THC also attacks inflammation through cytokines which are immune signaling proteins. When cytokines are disrupted, white blood cell production slows, which slows the body’s immune response, and inflammation is decreased (16).
A 2021 clinical trial review published in Cannabis and Cannabinoid Research evaluated the results of 24 studies focusing on autoimmune disease and immunosuppression. They found that CBD is one of the main activators of immune function from using cannabis (19). CBD was responsible for decreasing the number of TH1 and TH17 proinflammatory cells as well as decreasing proinflammatory white blood cells including cytokines, interleukin, and interferon.
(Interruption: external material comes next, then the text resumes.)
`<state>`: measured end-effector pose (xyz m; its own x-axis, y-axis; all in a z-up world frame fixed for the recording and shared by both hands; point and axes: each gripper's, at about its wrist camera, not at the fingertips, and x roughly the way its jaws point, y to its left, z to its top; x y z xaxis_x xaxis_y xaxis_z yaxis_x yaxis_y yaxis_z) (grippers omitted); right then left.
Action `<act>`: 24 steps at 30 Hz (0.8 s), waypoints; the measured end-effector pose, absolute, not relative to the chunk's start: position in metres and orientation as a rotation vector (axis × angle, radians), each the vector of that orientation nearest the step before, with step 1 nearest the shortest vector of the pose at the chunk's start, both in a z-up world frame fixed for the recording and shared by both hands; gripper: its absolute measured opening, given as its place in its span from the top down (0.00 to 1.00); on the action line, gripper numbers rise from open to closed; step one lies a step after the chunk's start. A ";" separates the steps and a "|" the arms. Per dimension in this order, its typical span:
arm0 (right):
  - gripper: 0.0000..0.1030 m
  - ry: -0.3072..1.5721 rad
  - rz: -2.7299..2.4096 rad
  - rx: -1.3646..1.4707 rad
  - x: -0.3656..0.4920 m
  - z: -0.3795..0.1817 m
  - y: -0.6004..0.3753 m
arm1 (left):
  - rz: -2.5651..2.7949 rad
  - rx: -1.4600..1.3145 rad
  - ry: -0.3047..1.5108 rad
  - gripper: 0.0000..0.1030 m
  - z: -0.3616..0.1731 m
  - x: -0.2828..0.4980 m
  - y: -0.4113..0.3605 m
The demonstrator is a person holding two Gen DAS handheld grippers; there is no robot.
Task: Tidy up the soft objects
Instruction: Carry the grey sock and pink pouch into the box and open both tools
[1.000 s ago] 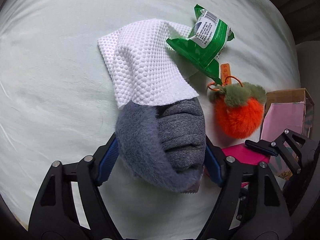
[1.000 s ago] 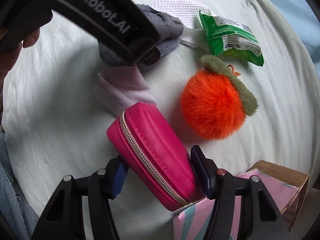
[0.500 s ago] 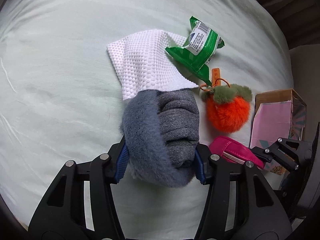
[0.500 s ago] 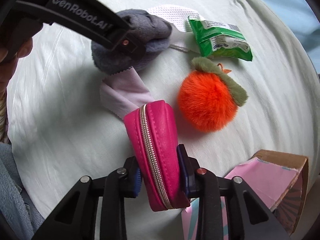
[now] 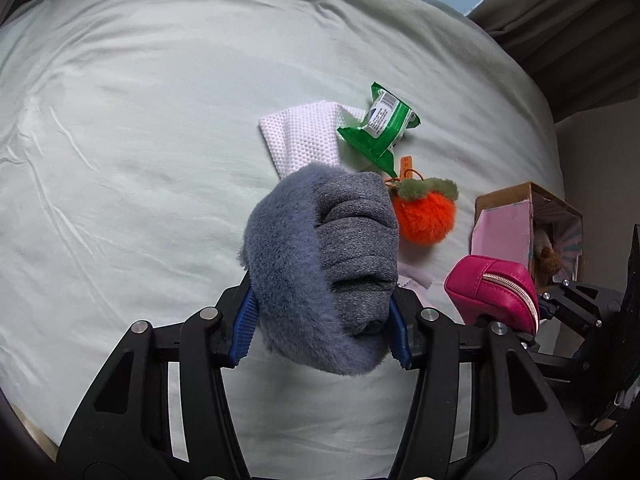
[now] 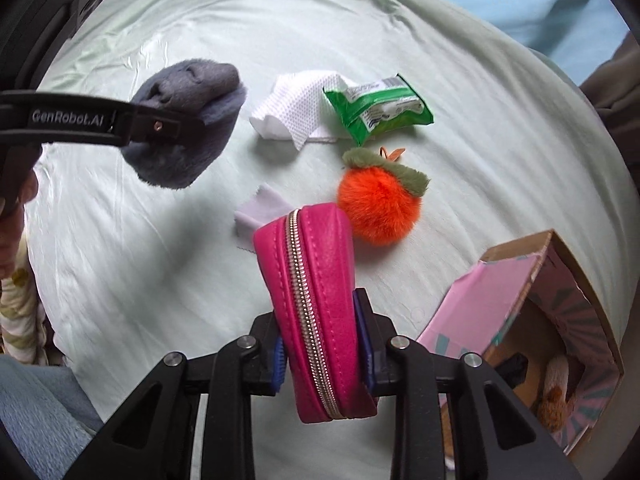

Researchers also believe that terpenes, naturally occurring chemicals found in plants that are responsible for scents, work together to exert anti-inflammatory and antinociceptive (blocking the perception of pain) activities (7). They have also found that using CBD, cannabigerol (CBG), and other combinations of cannabinoids and terpenes tends to help relieve inflammatory responses in the body better than just utilizing THC on its own (9). Using cannabinoids in combination together as mentioned above for an increase in health benefits is known as the entourage effect.
As you can see, medical cannabis helps relieve inflammation through several different immune symptom responses, and the pathway for how it works may vary based on the type and location of where the inflammation is present.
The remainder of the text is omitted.